In developing their DAPs, sponsors must not only contemplate the clinical impacts of their drug or device trials but also anticipate the potential social impact the study can have as well. Indeed, diversifying the clinical study population will help more comprehensively understand the biological impact that the drug or device can have on the relevant population. But it is Congress’s hope that the benefits of diversifying enrollment go beyond just clinical outcomes. Ideally, cultivating clinical studies that are inclusive of diverse populations – particularly when those experiences are positive – can aid in the building of trusting relationships with participants, promoting increased scientific and clinical knowledge, and advancing health care equity. 

Conclusion

FDA will be accepting comments on the Draft Guidance through Thursday, September 26, 2024, which can be submitted electronically to Docket No. FDA-2021-D-0798 ( paper submissions can also be made to the address listed in the agency notice announcing the Draft Guidance’s availability). Typically, guidance that is issued by a federal agency is not binding. However, because FDA is required by statute to specify the manner and form by which DAPs are submitted for review, those sections of the guidance (when finalized) will have binding effect. 

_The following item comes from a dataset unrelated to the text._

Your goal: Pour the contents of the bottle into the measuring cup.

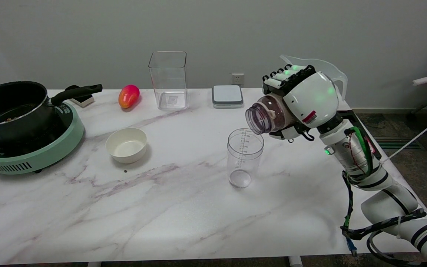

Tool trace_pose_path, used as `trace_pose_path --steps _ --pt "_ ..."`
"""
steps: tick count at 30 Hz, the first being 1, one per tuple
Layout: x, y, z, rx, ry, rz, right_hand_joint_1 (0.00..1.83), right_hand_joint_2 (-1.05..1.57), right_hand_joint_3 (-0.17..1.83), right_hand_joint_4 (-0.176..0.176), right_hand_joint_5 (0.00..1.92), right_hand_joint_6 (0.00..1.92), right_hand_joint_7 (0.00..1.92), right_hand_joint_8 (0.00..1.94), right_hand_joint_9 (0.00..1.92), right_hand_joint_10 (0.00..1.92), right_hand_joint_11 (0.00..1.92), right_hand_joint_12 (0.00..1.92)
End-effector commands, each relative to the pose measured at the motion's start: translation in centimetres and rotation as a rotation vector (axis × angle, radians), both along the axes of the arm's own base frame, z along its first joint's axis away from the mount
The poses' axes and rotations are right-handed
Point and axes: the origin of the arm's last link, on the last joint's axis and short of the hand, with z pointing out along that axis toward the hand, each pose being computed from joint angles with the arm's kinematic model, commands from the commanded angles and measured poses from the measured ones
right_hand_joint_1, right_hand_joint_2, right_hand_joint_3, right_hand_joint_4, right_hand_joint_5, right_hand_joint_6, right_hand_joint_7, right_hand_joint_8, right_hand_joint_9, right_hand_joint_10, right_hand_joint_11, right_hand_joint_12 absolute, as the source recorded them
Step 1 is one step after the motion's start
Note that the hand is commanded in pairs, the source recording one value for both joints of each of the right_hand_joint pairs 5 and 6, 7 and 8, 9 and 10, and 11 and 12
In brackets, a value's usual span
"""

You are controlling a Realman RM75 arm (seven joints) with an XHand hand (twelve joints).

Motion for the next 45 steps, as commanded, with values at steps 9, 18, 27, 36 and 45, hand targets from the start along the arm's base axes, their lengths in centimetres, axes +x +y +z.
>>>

The Draft Guidance presents a new approach for diverse communities to build trust in our healthcare system and, likewise, for drug and device sponsors to earn that trust. In addition to the new guidance, FDA’s broader push for enrollment and retention strategies that include ongoing community engagement via local organizations, healthcare providers, and patient advocacy groups as well as FDA’s support for the decentralization of clinical trials, will increase opportunities for broader participation and allow for diverse perspectives to be vocalized and heard. Thoughtful and inclusive recruitment may foster stronger relationships between the medical field and underserved communities, increasing the likelihood of their participation in advancing new drugs and medical technologies for treating diseases and illnesses. By enhancing diversity and inclusion in clinical studies, the medical and scientific community will be better positioned to understand and treat disease and illness across all populations.